10th June 2024 – (Tokyo) Tokyo’s stock market witnessed a surge in optimism on Monday, propelled by export-related companies capitalizing on a weaker yen after solid U.S. employment data tempered expectations of an imminent interest rate cut. The Nikkei Stock Average, Japan’s benchmark index, closed the day with a remarkable gain of 354.23 points, or 0.92 per cent, reaching 39,038.16. Simultaneously, the broader Topix index climbed higher by 27.46 points, or 1.00 per cent, concluding at 2,782.49.

Market analysts attributed the yen’s depreciation to the US dollar’s ascent to the lower 157-yen range in Tokyo. This upward trend emerged as the Federal Reserve signalled a likelihood of maintaining elevated interest rates for a longer duration due to the release of better-than-expected U.S. jobs data for May. Consequently, investors capitalized on this development by showing a keen interest in automakers and other export-oriented companies poised to benefit from the yen’s weakened value.

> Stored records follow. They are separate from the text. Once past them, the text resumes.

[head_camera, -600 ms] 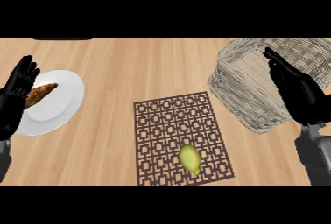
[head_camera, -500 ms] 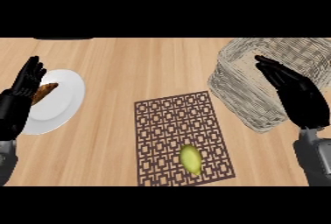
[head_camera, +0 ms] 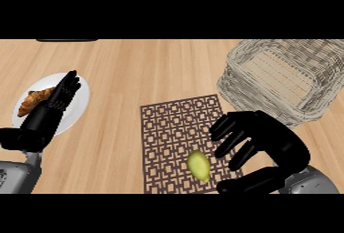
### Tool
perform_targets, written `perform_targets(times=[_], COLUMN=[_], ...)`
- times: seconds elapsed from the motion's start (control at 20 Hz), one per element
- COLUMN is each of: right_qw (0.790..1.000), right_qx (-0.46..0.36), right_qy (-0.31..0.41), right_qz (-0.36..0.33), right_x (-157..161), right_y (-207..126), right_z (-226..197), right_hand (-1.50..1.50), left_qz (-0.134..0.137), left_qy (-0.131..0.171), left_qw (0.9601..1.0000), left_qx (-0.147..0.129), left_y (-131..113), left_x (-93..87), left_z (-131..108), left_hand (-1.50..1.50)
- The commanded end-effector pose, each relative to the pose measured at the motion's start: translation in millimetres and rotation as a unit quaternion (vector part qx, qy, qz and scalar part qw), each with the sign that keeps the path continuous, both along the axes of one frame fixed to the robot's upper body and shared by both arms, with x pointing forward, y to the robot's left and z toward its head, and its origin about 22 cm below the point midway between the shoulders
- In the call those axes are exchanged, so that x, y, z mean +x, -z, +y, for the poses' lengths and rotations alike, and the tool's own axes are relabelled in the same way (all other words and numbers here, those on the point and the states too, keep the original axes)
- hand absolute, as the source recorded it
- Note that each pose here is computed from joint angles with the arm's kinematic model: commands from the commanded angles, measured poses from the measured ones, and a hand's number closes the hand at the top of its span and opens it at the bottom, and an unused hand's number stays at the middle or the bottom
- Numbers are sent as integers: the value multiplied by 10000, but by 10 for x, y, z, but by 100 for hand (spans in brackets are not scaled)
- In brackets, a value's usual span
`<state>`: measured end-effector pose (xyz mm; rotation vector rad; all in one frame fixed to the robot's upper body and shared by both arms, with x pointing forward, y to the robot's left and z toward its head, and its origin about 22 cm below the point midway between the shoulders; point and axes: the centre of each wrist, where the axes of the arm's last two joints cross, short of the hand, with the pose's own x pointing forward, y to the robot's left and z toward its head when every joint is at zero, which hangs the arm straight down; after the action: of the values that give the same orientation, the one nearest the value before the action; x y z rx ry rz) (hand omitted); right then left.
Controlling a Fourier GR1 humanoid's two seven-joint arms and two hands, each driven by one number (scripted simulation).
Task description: Pick the lemon from the placemat and place it in the basket
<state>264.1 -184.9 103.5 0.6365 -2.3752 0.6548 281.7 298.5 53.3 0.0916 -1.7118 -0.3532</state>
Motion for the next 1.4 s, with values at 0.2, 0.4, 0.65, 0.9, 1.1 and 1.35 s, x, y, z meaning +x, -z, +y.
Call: perform_targets(times=[0.2, 0.4, 0.65, 0.9, 1.1, 1.35], right_qw=[9829, 9439, 8842, 8564, 8429, 8431], right_qx=[-253, -548, -1797, -3305, -3909, -3871], right_qy=[1295, 2816, 3863, 3627, 3452, 3553], right_qz=[-1281, -1637, -1914, -1604, -1324, -1146], right_x=[-714, -1036, -1462, -1950, -2150, -2250], right_y=[666, 748, 669, 472, 311, 352], right_z=[252, -23, -410, -604, -638, -697], right_hand=[-150, -150, -150, -150, -150, -150], left_qz=[157, 214, 157, 271, 83, 116], left_qy=[-75, -130, -160, -8, 71, 181], left_qw=[9998, 9997, 9997, 9996, 9999, 9998], left_qx=[10, -59, -23, -68, -42, -17], left_y=[-15, 38, -9, 135, 14, -49], left_x=[-7, -72, -62, -145, -78, -145], left_z=[-34, -114, -111, -219, -270, -357], left_hand=[0, 0, 0, 0, 0, 0])
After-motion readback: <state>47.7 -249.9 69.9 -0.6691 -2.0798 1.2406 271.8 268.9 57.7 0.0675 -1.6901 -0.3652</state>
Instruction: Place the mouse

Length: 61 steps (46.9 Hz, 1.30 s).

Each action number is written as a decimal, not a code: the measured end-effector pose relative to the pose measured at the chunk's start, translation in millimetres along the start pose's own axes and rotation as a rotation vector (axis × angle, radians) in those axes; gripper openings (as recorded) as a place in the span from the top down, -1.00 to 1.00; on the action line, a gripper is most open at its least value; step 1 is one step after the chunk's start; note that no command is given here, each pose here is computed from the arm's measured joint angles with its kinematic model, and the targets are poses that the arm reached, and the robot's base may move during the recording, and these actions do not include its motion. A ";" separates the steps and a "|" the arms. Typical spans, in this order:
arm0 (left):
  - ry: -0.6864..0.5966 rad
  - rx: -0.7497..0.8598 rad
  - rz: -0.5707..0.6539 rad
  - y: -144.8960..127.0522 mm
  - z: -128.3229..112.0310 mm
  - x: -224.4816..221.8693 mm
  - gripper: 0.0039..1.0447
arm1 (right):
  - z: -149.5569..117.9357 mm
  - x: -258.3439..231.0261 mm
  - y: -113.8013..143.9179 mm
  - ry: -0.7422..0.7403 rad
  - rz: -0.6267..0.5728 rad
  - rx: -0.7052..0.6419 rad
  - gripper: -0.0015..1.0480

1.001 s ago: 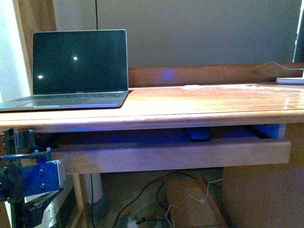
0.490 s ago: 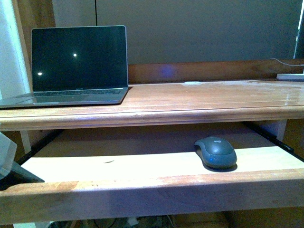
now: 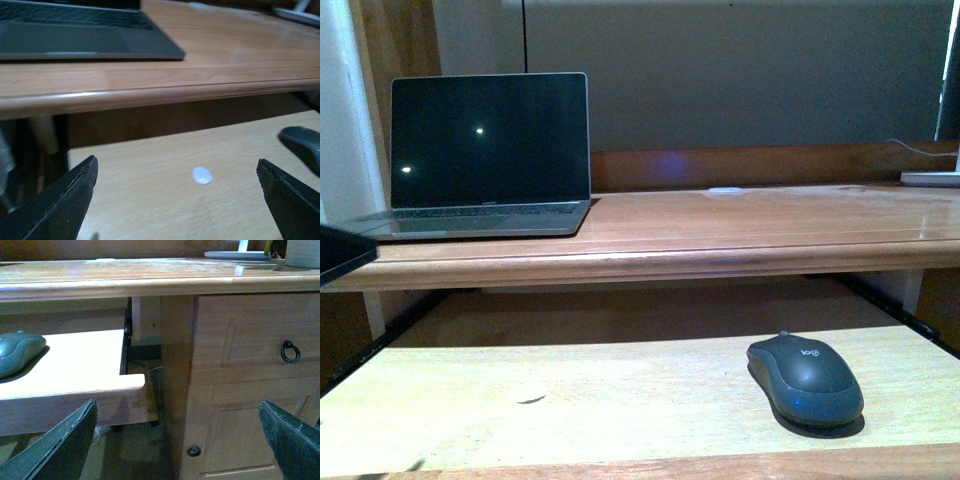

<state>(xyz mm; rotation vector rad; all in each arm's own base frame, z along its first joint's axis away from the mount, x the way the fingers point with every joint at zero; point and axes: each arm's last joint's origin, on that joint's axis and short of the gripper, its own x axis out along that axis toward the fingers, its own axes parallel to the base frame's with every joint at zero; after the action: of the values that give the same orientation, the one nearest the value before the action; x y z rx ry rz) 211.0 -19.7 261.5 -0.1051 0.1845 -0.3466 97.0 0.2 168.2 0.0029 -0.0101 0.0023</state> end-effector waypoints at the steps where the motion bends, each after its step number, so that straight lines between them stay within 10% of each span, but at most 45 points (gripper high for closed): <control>1: -0.005 0.003 0.026 -2.7 -1.6 -5.5 -0.86 | 0.0 0.0 0.0 0.000 0.000 0.000 -0.86; 16: -0.140 0.049 0.266 -42.3 -30.3 -96.6 -0.84 | 0.0 0.0 0.0 0.000 0.000 0.000 -0.86; 44: -0.188 0.093 0.346 -8.6 -99.8 -98.4 0.96 | 0.0 0.0 0.0 0.000 -0.001 0.000 -0.86; 61: -0.182 0.096 0.341 -6.3 -115.1 -95.9 0.95 | 0.0 0.0 0.0 0.000 0.000 0.000 -0.86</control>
<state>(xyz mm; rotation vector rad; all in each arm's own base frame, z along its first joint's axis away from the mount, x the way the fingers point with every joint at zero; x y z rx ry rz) 97.6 -0.5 165.3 -0.0086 0.0033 -0.0046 97.0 0.2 168.2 0.0029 -0.0101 0.0027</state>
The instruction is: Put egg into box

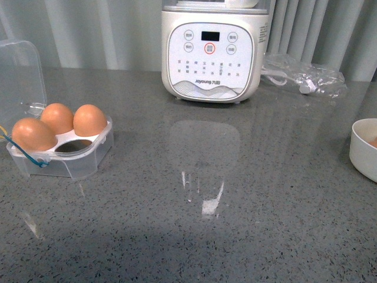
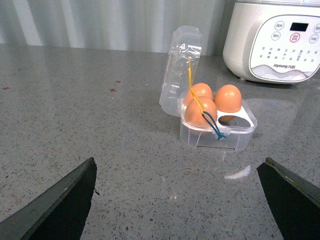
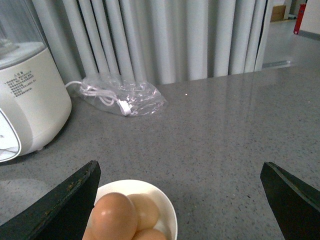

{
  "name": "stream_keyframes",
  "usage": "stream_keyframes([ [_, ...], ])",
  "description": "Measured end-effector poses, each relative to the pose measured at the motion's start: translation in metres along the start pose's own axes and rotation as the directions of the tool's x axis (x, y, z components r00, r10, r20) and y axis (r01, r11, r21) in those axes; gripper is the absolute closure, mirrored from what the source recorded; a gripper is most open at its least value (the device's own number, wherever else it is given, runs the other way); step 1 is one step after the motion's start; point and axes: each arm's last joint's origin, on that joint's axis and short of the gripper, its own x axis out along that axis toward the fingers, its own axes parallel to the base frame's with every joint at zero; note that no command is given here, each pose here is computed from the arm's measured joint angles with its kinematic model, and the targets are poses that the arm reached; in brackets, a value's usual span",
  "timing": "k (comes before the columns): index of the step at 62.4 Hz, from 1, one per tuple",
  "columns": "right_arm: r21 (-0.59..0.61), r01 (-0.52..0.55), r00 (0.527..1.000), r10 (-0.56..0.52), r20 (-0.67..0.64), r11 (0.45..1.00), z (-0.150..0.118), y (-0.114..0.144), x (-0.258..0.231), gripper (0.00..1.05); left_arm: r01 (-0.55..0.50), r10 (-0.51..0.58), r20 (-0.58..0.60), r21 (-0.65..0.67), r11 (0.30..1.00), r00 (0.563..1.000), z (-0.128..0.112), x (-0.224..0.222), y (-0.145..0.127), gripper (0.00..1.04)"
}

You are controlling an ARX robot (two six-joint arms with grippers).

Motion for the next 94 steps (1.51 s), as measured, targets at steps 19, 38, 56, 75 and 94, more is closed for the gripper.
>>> stream_keyframes([
  [19, -0.107, -0.161, 0.974, 0.141, -0.176, 0.981, 0.000, 0.026, 0.032, 0.07, 0.000, 0.000, 0.000, 0.000, 1.000, 1.000, 0.000, 0.000, 0.000, 0.07],
  [38, -0.124, -0.216, 0.938, 0.170, -0.303, 0.968, -0.017, 0.026, 0.040, 0.07, 0.000, 0.000, 0.000, 0.000, 1.000, 1.000, 0.000, 0.000, 0.000, 0.07],
  [56, -0.086, -0.245, 0.916, 0.201, -0.347, 0.966, -0.029, 0.021, 0.048, 0.07, 0.000, 0.000, 0.000, 0.000, 1.000, 1.000, 0.000, 0.000, 0.000, 0.07],
  [75, -0.068, -0.247, 0.904, 0.205, -0.375, 0.967, -0.037, 0.018, 0.051, 0.07, 0.000, 0.000, 0.000, 0.000, 1.000, 1.000, 0.000, 0.000, 0.000, 0.07],
  [94, -0.088, -0.246, 0.901, 0.195, -0.387, 0.965, -0.041, 0.017, 0.047, 0.36, 0.000, 0.000, 0.000, 0.000, 1.000, 1.000, 0.000, 0.000, 0.000, 0.07],
])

Within the Prime Market, the highest-tier segment of the Tokyo Stock Exchange, notable gains were observed among insurance firms, oil and coal product companies, as well as warehousing and harbour transportation service providers. These sectors emerged as the primary drivers of market growth, attracting investors seeking profitable opportunities in alignment with the evolving market dynamics.